- _Problem to work on_:
Reproduce, without any change, the span of lines from the opening of the records below to the line containing "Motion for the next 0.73", inclusive.

- _Dataset records_:
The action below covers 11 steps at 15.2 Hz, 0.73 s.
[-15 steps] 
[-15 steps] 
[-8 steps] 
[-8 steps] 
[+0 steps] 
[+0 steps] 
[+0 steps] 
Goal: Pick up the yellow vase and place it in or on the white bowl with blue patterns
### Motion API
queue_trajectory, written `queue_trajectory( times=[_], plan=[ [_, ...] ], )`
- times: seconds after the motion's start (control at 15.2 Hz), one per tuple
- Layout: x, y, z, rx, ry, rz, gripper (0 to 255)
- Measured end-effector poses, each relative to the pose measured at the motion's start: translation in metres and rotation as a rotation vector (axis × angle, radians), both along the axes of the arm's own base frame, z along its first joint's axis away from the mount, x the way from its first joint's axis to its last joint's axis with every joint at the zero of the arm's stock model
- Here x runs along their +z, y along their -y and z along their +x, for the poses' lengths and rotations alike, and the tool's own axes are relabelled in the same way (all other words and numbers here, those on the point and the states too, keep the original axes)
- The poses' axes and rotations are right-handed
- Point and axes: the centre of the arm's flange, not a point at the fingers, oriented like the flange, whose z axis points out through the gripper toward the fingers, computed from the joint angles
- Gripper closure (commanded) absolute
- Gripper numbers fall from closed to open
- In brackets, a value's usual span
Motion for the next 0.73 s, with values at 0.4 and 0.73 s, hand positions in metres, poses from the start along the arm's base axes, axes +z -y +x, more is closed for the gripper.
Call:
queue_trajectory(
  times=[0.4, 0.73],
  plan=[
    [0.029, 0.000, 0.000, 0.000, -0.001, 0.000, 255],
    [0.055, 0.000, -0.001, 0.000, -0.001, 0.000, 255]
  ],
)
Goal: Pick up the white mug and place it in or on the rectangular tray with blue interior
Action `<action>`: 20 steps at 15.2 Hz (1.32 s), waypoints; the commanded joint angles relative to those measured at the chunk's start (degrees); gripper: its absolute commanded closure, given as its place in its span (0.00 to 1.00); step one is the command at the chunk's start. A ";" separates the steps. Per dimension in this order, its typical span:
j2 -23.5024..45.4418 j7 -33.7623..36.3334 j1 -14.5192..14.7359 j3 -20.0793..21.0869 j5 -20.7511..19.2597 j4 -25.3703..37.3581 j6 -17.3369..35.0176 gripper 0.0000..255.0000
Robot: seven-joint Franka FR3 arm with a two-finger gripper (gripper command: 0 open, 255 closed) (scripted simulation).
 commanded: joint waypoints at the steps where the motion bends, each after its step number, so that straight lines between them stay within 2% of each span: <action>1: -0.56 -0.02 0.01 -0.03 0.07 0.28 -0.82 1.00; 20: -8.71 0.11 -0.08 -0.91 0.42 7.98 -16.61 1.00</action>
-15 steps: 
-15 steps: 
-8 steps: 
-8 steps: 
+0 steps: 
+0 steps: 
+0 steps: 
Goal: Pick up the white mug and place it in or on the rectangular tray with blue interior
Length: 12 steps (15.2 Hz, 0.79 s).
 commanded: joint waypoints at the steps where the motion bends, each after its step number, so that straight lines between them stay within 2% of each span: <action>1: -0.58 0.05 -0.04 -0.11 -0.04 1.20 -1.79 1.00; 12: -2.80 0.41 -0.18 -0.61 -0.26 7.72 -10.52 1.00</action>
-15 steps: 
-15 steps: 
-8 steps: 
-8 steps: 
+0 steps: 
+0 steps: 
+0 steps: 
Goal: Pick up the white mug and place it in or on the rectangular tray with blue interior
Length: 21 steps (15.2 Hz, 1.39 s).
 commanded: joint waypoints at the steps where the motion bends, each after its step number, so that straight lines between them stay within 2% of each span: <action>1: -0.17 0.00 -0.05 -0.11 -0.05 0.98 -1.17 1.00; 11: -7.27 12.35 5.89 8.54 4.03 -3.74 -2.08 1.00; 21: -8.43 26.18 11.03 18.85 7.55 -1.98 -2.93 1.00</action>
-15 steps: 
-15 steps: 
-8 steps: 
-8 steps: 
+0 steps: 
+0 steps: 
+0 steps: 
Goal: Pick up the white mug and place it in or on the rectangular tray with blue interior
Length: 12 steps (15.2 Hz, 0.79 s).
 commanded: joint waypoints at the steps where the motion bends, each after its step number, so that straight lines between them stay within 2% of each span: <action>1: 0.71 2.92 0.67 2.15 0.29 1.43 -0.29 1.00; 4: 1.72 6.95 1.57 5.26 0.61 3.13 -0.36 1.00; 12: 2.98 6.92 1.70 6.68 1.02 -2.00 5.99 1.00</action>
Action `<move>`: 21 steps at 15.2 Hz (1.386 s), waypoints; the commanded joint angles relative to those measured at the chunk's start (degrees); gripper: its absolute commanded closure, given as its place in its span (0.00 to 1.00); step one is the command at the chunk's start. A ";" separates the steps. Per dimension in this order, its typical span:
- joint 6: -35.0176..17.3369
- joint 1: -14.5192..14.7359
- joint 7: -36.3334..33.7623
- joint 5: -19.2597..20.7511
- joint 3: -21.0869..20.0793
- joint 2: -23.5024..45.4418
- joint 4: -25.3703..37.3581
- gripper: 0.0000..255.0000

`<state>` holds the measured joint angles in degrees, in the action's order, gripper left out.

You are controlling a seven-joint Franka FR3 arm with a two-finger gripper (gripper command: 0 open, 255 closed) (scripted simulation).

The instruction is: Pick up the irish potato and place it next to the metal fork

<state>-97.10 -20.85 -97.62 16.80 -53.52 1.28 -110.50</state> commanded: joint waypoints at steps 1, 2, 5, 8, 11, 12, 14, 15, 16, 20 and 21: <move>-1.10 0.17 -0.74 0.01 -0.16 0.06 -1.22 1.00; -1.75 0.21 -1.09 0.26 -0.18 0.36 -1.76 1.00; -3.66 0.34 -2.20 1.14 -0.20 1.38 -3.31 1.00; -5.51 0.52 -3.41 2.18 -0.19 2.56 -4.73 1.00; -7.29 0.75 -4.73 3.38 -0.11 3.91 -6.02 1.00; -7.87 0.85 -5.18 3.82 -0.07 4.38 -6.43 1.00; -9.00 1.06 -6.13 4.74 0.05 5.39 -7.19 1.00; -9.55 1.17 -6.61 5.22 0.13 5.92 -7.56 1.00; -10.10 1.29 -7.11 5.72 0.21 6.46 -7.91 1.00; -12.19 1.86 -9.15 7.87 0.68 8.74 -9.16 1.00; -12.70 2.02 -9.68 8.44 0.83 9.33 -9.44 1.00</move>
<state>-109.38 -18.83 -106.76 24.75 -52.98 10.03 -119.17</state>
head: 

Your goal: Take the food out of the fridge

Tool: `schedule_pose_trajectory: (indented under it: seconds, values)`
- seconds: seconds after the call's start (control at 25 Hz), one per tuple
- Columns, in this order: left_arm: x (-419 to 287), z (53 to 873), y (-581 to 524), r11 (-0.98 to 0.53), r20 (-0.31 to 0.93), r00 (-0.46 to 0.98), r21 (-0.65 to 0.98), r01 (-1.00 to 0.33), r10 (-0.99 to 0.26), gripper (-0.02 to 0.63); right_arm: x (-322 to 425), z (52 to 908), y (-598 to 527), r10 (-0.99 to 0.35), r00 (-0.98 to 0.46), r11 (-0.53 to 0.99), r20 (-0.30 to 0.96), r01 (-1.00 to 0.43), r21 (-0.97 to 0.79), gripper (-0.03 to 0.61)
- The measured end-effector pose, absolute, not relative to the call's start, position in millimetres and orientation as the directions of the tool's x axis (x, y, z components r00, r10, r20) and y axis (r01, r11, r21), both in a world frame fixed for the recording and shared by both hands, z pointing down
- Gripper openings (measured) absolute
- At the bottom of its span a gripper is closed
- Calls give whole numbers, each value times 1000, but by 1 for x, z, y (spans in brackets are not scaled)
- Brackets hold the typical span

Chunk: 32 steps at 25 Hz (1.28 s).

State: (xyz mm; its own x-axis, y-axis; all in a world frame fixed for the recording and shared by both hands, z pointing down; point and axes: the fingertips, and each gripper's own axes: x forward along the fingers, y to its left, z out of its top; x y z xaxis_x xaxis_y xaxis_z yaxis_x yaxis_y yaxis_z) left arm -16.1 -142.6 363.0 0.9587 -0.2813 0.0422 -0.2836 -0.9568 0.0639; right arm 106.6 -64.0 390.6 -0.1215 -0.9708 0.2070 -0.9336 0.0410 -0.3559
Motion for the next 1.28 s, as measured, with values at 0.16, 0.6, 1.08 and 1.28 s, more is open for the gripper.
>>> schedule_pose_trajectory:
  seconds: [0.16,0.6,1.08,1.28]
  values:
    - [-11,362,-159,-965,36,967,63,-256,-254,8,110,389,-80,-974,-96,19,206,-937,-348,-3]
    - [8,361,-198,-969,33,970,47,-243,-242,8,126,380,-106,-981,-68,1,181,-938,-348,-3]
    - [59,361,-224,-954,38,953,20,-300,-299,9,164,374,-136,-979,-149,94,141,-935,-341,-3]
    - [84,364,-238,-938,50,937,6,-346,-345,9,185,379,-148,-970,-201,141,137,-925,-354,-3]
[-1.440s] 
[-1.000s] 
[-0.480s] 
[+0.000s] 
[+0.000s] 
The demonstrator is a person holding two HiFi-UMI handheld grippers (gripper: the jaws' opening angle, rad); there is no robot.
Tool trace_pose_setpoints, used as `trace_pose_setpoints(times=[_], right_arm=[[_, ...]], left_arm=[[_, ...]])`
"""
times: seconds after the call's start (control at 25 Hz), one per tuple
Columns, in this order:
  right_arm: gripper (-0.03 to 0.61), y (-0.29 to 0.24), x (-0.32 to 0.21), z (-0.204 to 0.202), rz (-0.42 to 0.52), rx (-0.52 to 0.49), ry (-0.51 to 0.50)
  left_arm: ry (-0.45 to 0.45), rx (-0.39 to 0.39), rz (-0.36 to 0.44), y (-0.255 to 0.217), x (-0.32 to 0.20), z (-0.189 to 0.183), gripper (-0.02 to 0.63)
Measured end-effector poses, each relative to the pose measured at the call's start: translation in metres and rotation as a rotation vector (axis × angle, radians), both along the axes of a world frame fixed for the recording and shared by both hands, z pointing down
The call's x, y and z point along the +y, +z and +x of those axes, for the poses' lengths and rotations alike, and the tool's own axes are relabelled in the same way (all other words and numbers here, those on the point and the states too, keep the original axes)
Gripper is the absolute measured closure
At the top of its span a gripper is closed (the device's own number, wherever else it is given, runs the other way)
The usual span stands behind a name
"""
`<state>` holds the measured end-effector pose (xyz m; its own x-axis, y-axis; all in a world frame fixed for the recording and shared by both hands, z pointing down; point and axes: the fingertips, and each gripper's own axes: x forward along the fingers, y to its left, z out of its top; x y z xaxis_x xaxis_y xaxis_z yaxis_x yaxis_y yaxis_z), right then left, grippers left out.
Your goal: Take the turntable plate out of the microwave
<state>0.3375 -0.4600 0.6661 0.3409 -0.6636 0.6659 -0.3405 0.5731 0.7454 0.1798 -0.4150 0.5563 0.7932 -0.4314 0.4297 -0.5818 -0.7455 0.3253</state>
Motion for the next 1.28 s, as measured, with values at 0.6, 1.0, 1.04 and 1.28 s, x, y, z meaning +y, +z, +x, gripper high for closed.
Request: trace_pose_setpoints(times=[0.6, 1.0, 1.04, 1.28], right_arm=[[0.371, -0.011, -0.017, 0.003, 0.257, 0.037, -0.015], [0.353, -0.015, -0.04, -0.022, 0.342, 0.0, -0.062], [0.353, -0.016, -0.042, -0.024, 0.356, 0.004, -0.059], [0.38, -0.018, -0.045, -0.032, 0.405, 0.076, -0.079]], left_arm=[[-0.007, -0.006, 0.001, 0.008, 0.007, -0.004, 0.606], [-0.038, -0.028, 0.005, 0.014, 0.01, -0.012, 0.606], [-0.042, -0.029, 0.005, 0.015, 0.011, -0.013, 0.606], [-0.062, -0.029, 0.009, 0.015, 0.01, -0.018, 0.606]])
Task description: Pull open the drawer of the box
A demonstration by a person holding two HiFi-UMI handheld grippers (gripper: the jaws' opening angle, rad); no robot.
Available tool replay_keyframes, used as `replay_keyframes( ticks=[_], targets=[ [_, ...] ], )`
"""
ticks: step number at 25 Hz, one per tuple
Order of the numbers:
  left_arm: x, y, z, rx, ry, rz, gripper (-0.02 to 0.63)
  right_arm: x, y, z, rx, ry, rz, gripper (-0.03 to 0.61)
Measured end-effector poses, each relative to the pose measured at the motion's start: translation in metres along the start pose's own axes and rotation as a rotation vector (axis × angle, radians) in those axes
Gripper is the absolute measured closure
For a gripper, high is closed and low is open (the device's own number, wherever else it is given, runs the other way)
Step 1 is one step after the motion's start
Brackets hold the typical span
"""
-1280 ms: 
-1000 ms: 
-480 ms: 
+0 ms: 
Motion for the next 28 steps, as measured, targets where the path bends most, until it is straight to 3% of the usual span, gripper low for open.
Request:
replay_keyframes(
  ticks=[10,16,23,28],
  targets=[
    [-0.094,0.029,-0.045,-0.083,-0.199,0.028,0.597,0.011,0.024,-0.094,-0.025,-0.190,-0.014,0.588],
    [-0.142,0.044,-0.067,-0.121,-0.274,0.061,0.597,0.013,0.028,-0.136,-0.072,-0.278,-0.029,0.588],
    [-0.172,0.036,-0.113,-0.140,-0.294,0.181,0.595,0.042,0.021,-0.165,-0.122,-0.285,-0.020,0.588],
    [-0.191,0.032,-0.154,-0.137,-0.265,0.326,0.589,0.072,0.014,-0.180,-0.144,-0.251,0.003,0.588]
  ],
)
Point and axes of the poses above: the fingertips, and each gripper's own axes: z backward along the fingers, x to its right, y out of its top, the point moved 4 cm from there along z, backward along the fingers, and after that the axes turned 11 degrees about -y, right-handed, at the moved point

- _Reply_:
The action below covers 11 steps at 15.2 Hz, 0.73 s.
[-15 steps] 
[-15 steps] 
[-8 steps] 
[-8 steps] 
[+0 steps] 
[+0 steps] 
[+0 steps] 
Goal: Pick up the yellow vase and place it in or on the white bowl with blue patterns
### Motion API
queue_trajectory, written `queue_trajectory( times=[_], plan=[ [_, ...] ], )`
- times: seconds after the motion's start (control at 15.2 Hz), one per tuple
- Layout: x, y, z, rx, ry, rz, gripper (0 to 255)
- Measured end-effector poses, each relative to the pose measured at the motion's start: translation in metres and rotation as a rotation vector (axis × angle, radians), both along the axes of the arm's own base frame, z along its first joint's axis away from the mount, x the way from its first joint's axis to its last joint's axis with every joint at the zero of the arm's stock model
- Here x runs along their +z, y along their -y and z along their +x, for the poses' lengths and rotations alike, and the tool's own axes are relabelled in the same way (all other words and numbers here, those on the point and the states too, keep the original axes)
- The poses' axes and rotations are right-handed
- Point and axes: the centre of the arm's flange, not a point at the fingers, oriented like the flange, whose z axis points out through the gripper toward the fingers, computed from the joint angles
- Gripper closure (commanded) absolute
- Gripper numbers fall from closed to open
- In brackets, a value's usual span
Motion for the next 0.73 s, with values at 0.4 and 0.73 s, hand positions in metres, poses from the start along the arm's base axes, axes +z -y +x, more is closed for the gripper.

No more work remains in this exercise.